August 2012        

A tale of three reports

“It was the best of times [for the 1 per cent], it was the worst of times [for the 99 per cent], it was the age of wisdom, it was the age of foolishness, it was the epoch of belief, it was the epoch of incredulity, it was the season of Light, it was the season of Darkness, it was the spring of hope, it was the winter of despair, we had everything before us, we had nothing before us . . .”—Charles Dickens (A Tale of Two Cities)
Three reports were published in the last couple of months that in many ways tell the truth about the crisis today and confirm what the Communist Party has been saying since the outset—namely that the establishment’s response has been to transfer wealth from labour to capital, from working people to the rich, and that the rich are getting richer while working people are getting poorer.
     The first of these was the Boston Consulting Group’s report Global Wealth, 2012, sadistically subtitled The Battle to Regain Strength. This report found that private wealth grew by 1.9 per cent in 2011, to $122.8 trillion. While growth was slightly down on previous years, it grew nonetheless, and they expect it to grow further, to $150 trillion by the end of 2016.
     Not surprisingly, however, the report also found that the highest growth rate was among the “ultra-high-net-worth” individuals—those with more than $100 million. And even leaving the super-rich aside, the “ordinary” rich are also doing pretty well, with the number of millionaire households in the world increasing by 175,000 to 12.6 million, 0.18 per cent of the world’s population.
     While Ireland sits at fourteenth place in the proportion of millionaire households, at 2.2 per cent, geographically the report states that the traditional centres of capital—North America, western Europe, and Japan—lost private wealth, while the “BRIC” countries—Brazil, Russia, India, and China—grew most. China is third in absolute number of millionaire households, with 1,432, behind the United States and Japan, and fifth in number of $100 million households, with 648, behind the United States, Britain, Germany, and Russia.
     The second recent report is The Price of Offshore Revisited by James Henry, former chief economist of the management consultancy McKinsey and Company, on behalf of the Tax Justice Network. It found that these high and ultra-high-net-worth individuals exploit various loopholes and gaps in cross-border tax rules to hide at least $21 trillion and possibly more.
     These people, of course, are not clever enough to exploit this on their own but are aided and abetted by the private banking and wealth management divisions of various banks. Henry names these institutions, and a brief glance shows a who’s who of infamous banks—UBS, Credit Suisse, HSBC, Goldman Sachs, Barclays, BNP Paribas, Deutsche Bank—many of which have been the beneficiaries of various state guarantee and recapitalisation schemes.
     The third report tells the other story: that of the 99.8 per cent. Decent Work?: The Impact of the Recession on Low Paid Workers was commissioned by Mandate and compiled by Camille Loftus. It finds that working people have been hardest hit by the crisis, and hardest hit by austerity measures.
     The report shows that the average take-home pay of Mandate’s members had fallen by €109. This is as a result of austerity measures by the Government, reduced working hours, and increased basic prices and utility bills.

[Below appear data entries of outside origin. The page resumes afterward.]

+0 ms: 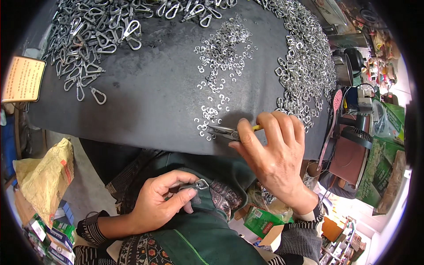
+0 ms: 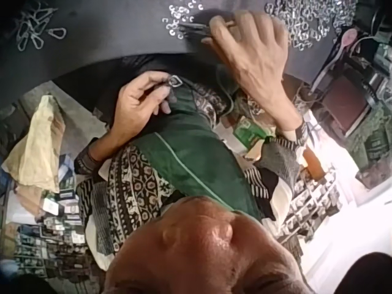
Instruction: The person assembles metal clasps by attaching small metal rings to clasp components using pliers.
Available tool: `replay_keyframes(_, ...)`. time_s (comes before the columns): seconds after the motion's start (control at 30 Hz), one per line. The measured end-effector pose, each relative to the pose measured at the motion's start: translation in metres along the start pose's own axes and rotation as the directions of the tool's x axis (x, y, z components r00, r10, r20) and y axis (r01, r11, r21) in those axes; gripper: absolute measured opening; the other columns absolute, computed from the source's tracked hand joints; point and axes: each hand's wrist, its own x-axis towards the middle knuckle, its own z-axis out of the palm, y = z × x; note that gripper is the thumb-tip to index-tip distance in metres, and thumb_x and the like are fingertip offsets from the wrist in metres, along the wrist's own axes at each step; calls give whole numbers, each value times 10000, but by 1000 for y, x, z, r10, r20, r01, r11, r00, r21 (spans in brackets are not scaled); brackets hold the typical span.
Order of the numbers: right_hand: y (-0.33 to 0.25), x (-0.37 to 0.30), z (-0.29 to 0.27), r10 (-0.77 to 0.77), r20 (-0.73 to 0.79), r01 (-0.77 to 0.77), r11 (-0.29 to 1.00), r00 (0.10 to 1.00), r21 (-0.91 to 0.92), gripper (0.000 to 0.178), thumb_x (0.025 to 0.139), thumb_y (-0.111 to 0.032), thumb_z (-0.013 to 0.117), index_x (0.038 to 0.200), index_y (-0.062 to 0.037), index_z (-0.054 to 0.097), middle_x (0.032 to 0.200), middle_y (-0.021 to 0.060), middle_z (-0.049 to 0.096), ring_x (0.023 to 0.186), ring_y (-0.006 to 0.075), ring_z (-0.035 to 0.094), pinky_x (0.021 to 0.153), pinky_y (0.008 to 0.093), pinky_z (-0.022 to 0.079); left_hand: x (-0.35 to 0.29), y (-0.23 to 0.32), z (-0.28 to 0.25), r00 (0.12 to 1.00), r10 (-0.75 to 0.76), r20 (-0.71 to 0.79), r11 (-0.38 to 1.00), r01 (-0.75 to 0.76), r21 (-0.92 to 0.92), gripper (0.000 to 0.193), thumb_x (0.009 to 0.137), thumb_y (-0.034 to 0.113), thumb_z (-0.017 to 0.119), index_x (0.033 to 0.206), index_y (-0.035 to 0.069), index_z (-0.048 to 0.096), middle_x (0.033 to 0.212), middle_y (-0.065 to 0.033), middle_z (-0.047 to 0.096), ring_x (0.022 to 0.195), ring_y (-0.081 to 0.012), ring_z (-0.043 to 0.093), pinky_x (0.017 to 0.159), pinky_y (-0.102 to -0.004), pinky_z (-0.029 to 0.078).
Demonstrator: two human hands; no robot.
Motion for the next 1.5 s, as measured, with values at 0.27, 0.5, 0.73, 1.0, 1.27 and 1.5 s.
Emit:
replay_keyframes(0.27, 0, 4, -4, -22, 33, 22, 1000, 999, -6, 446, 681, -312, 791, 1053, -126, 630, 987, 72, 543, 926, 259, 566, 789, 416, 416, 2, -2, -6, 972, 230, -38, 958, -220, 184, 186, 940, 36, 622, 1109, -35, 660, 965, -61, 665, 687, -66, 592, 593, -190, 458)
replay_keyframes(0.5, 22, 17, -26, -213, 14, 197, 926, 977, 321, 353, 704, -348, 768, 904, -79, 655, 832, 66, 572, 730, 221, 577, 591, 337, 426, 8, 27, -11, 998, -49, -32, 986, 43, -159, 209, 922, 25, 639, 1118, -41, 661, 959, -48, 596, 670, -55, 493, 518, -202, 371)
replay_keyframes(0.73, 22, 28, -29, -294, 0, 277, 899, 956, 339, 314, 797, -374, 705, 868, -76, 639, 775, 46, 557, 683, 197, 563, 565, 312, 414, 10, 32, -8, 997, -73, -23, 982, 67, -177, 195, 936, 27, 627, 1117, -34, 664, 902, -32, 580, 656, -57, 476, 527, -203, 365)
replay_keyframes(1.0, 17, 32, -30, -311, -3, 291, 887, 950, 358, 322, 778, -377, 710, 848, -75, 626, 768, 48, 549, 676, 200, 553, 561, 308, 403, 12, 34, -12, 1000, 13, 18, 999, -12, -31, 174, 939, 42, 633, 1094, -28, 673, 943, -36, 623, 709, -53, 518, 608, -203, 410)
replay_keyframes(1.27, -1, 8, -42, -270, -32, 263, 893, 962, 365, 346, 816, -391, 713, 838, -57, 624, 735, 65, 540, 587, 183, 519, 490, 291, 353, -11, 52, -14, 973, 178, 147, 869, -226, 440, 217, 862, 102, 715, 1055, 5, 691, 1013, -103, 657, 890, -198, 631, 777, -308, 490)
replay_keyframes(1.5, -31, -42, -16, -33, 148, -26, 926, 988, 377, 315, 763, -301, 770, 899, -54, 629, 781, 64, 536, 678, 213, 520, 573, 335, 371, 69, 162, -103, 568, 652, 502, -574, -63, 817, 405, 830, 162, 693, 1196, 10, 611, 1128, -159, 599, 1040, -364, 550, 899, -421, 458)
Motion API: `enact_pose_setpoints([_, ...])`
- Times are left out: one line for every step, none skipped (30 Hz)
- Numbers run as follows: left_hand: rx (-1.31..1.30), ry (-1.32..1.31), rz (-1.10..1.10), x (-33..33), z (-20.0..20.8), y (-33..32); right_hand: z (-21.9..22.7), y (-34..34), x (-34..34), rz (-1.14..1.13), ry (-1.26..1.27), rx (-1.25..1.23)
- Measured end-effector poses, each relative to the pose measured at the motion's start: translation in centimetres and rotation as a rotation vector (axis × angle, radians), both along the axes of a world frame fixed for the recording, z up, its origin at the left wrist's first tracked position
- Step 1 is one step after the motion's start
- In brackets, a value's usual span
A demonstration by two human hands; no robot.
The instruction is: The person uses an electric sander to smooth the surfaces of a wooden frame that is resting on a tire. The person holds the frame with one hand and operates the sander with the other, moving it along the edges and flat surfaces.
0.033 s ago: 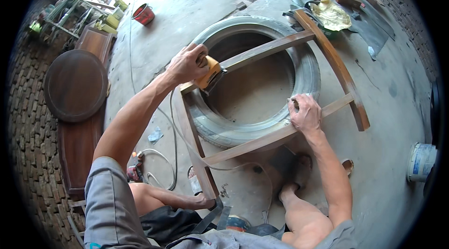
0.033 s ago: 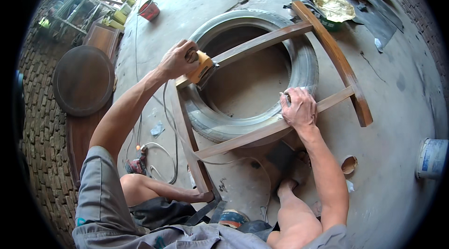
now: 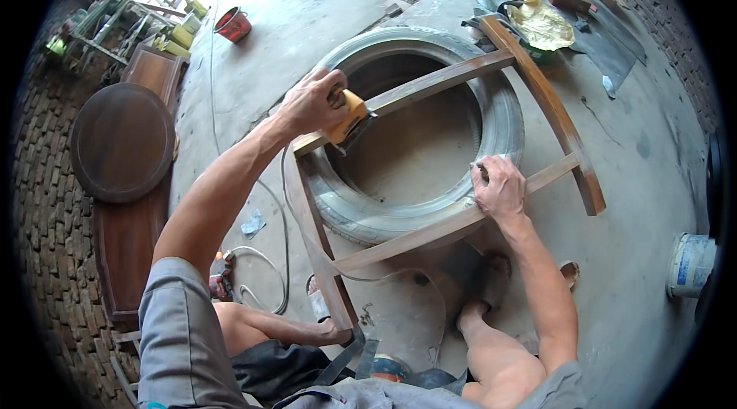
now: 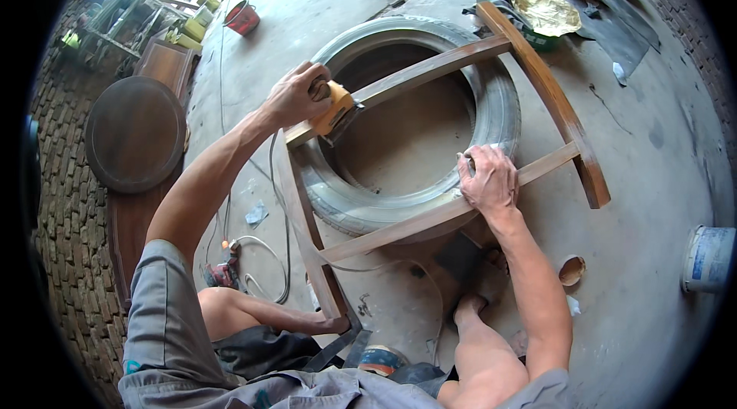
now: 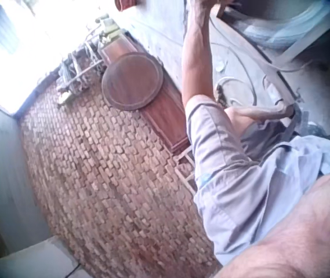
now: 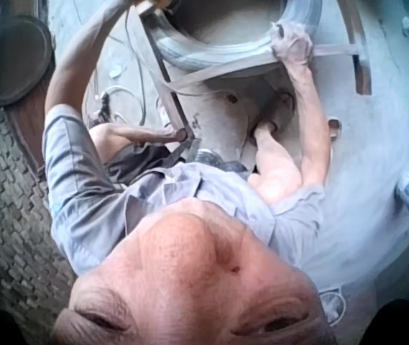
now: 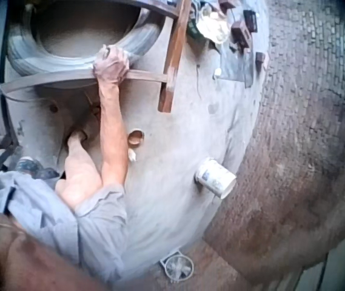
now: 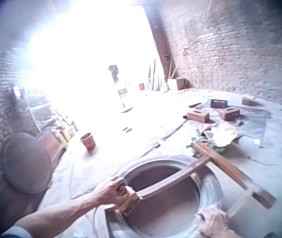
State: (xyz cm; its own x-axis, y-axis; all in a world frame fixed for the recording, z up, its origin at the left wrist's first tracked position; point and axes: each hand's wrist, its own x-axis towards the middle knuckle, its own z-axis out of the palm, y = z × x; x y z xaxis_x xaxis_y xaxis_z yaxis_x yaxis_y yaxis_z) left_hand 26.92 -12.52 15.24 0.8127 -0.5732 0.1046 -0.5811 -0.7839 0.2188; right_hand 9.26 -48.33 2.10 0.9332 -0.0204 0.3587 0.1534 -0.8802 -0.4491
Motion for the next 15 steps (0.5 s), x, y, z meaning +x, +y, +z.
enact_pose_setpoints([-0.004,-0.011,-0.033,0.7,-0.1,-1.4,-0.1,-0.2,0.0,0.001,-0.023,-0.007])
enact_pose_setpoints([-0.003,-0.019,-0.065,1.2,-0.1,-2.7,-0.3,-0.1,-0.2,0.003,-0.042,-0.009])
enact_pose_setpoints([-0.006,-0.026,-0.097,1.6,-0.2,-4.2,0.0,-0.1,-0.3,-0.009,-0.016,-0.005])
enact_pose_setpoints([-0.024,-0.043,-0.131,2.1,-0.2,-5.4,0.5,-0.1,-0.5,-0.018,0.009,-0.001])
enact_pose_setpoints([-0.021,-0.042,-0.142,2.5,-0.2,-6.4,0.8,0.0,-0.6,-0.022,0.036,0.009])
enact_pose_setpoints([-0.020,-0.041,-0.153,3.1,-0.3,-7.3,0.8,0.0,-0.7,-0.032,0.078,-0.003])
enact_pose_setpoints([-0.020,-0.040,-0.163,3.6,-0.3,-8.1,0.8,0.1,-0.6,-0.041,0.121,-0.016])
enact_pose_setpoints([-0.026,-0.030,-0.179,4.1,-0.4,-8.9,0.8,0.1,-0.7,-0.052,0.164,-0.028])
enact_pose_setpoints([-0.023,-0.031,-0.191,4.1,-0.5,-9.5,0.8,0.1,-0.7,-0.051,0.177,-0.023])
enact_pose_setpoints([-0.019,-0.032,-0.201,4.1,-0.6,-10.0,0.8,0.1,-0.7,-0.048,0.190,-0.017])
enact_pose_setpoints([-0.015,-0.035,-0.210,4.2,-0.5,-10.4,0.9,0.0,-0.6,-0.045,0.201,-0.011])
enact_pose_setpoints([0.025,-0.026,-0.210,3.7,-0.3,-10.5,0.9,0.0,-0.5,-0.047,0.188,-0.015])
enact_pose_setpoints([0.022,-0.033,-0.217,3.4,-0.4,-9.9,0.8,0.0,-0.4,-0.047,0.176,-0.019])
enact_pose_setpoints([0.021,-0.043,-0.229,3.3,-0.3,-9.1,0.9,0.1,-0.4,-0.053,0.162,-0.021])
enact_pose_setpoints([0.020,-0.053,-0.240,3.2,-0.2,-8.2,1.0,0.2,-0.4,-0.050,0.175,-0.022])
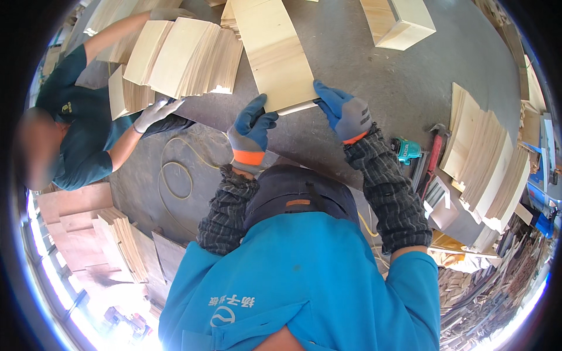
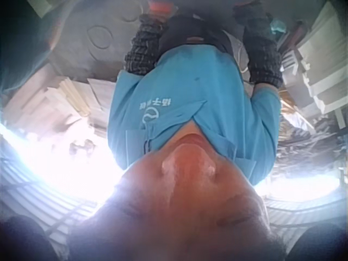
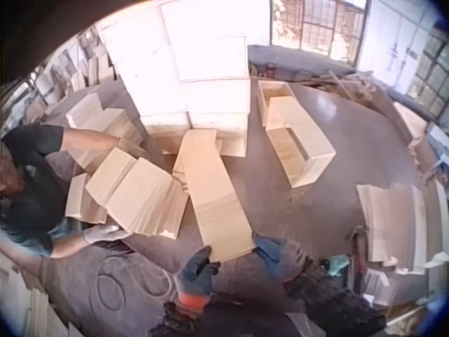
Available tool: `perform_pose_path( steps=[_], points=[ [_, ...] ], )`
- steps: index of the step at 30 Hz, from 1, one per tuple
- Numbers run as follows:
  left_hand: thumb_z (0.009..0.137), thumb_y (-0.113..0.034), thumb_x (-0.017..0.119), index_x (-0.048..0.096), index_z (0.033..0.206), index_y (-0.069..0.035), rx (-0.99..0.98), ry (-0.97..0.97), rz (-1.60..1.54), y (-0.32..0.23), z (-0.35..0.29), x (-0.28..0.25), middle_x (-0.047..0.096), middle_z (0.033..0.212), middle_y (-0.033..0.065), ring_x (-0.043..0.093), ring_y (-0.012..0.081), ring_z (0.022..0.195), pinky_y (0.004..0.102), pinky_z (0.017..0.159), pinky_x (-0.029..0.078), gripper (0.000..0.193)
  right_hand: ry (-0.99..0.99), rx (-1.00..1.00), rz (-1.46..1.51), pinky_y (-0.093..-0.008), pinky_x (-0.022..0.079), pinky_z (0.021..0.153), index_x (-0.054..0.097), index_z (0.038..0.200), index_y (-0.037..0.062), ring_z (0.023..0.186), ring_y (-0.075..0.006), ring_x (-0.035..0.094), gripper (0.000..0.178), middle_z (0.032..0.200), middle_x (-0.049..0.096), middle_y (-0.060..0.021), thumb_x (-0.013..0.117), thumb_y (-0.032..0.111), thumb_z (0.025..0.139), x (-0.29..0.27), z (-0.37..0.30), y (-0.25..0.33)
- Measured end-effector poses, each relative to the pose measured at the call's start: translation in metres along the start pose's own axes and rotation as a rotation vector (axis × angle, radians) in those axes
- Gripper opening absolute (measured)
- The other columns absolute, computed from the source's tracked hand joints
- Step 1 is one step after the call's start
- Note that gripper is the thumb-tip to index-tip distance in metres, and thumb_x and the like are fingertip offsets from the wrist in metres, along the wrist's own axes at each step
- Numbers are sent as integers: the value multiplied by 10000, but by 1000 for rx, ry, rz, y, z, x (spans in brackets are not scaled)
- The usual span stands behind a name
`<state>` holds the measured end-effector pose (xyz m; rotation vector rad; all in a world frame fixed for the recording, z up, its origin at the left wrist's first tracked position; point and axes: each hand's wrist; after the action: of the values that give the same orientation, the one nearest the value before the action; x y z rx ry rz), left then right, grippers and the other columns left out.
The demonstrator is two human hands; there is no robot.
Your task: Assembling wooden boxes using a pneumatic nail gun to attach side panels to base pieces.
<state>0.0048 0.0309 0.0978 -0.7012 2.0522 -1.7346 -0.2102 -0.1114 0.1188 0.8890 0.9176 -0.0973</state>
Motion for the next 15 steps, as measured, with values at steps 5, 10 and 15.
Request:
perform_pose_path(
  steps=[5, 10, 15],
  points=[
    [996, 2, 772, 734, 1351, 4, 449, 12, 387, -2, 0, -4, 793, 1237, 191, 783, 216, 1059, 341, 881, 650, 357, 226, 408, 179, -368, 639, 769, 673, 1436, 53, 894, -306, 788, 429, 1141, 784, -201, 735, 79, 1012, -8, 4, 13],
    [1010, -5, 747, 724, 1363, -7, 418, 49, 440, -17, -3, -1, 785, 1242, 240, 803, 254, 1055, 344, 910, 644, 354, -83, -272, -174, -312, 594, 659, 677, 1394, 10, 703, -203, 675, 356, 971, 755, -104, 647, 219, 1108, -2, 1, -9],
    [994, -35, 784, 743, 1323, 9, 376, 92, 532, -18, 1, -10, 801, 1220, 211, 806, 215, 1026, 324, 880, 646, 335, 120, 86, 40, -312, 589, 676, 691, 1381, 32, 676, -197, 631, 369, 957, 741, -107, 585, 295, 1144, -2, 0, -2]
  ],
)
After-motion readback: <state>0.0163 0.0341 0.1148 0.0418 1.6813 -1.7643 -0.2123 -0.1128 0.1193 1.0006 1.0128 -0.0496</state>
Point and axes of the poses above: each hand's wrist, its own z-axis towards the middle knuckle, its own x-axis out of the palm, y = z × x
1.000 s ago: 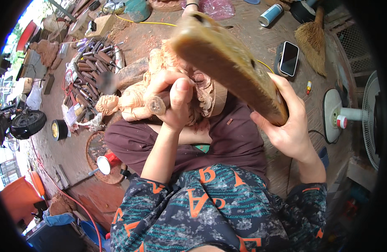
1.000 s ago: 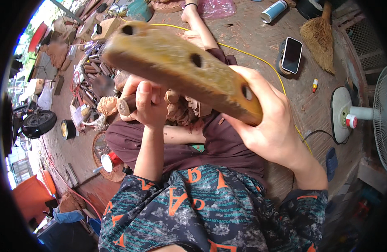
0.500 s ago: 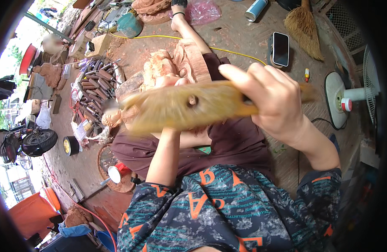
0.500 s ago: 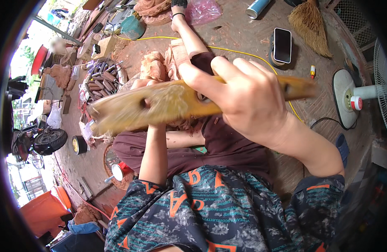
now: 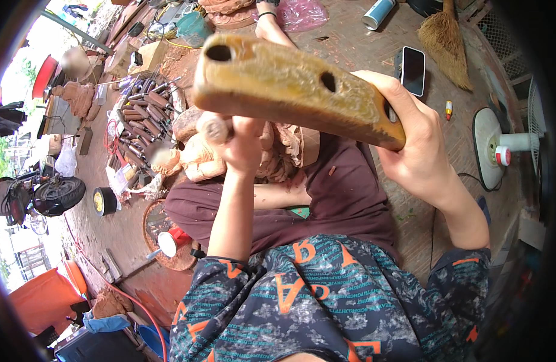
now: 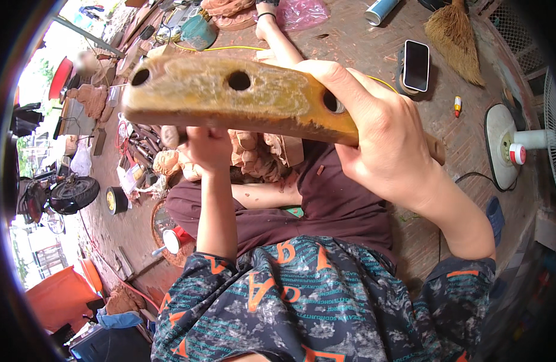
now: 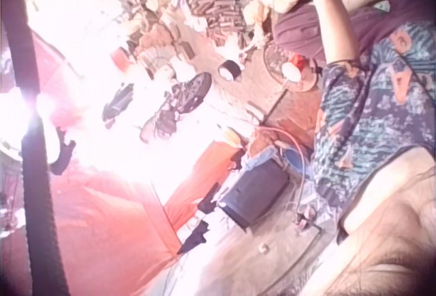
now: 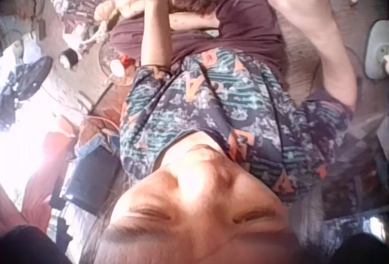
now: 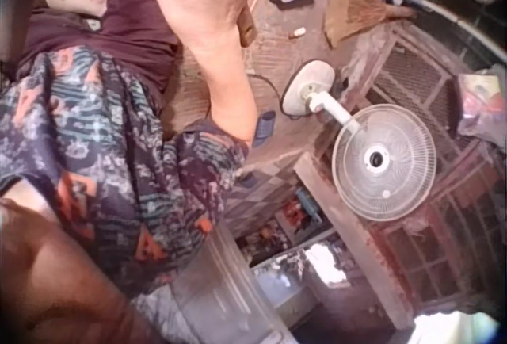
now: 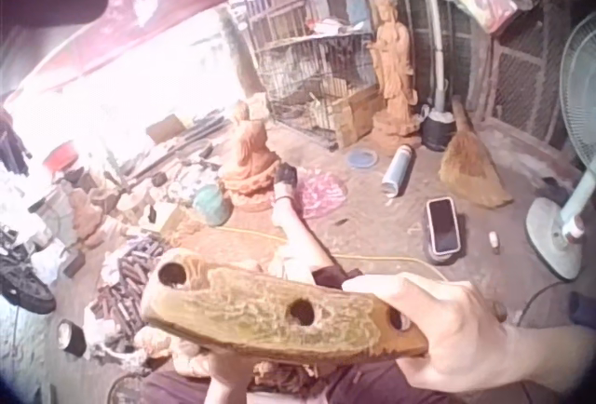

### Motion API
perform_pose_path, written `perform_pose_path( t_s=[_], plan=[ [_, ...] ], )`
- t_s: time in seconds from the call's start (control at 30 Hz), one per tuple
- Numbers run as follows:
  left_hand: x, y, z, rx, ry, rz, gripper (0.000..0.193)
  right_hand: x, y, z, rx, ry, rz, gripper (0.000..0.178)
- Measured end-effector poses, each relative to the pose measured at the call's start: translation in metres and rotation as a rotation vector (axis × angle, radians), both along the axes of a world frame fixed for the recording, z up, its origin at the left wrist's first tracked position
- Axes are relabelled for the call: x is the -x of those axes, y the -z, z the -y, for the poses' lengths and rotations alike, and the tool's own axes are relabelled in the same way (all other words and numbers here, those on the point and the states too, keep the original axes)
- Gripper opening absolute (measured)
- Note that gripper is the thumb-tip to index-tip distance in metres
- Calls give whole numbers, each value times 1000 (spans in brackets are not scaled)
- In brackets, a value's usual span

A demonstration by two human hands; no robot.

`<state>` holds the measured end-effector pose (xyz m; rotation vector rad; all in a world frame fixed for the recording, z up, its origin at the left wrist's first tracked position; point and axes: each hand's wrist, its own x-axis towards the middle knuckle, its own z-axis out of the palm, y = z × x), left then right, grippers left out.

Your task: The person carves a wooden sculpture of a reclining figure using a chisel and a wooden mallet. They repeatedly strike the chisel to shape the wood, occasionally switching tools and adjusting their grip.

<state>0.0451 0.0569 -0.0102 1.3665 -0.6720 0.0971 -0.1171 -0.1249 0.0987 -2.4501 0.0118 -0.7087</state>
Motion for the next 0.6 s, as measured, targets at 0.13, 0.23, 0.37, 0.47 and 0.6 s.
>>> perform_pose_path(
  t_s=[0.13,0.23,0.37,0.47,0.6],
  plan=[
    [-4,-9,18,-122,13,195,9,-3,-7,-4,-208,-70,32,53],
    [-13,-1,9,-377,9,214,20,-5,-6,-2,-198,-52,107,53],
    [-31,58,7,-255,-201,481,37,-5,-18,-5,416,100,-220,57],
    [-19,48,13,-280,-185,472,42,-5,-17,-2,250,68,2,58],
    [-13,25,7,-432,-184,362,31,-5,-10,-3,378,123,-121,56]
  ],
)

     A third of Mandate’s members are finding it difficult to feed and clothe their family, 40 per cent are finding it hard to pay their mortgage, rent and utility bills, 70 per cent have had to cut back on spending and avoid social activities, and 75 per cent said they were finding it hard to cope.
     The report also shows how the poorest 10 per cent saw their disposable income reduced by 26 per cent in 2010; indeed every decile (group of ten percentage points) up to the best-off 10 per cent saw their disposable income reduce in 2010, while the richest saw theirs increase by 8 per cent.
     These reports confirm that, yes, it is the best of times for a tiny few and is also the worst of times for the vast majority. The reports are consistent: they show that there is an abundance of wealth in the system, but it is monopolised and concentrated in the hands of a tiny fraction of the world’s population.
     The state is still as powerful and important a class tool as it was in Dickens’s time, as it supports the financial institutions that hide capital from taxation and forcibly transfers wealth from poor and working people to the already rich.
     This process of accumulation of wealth is not new. It is not neo-liberalism: it is the capitalist system itself. But this process also creates contradictions, fundamentally those between the social process of wealth creation and the private process of wealth accumulation, which provides belief, light and hope that we can create a better world by challenging this system and its state power.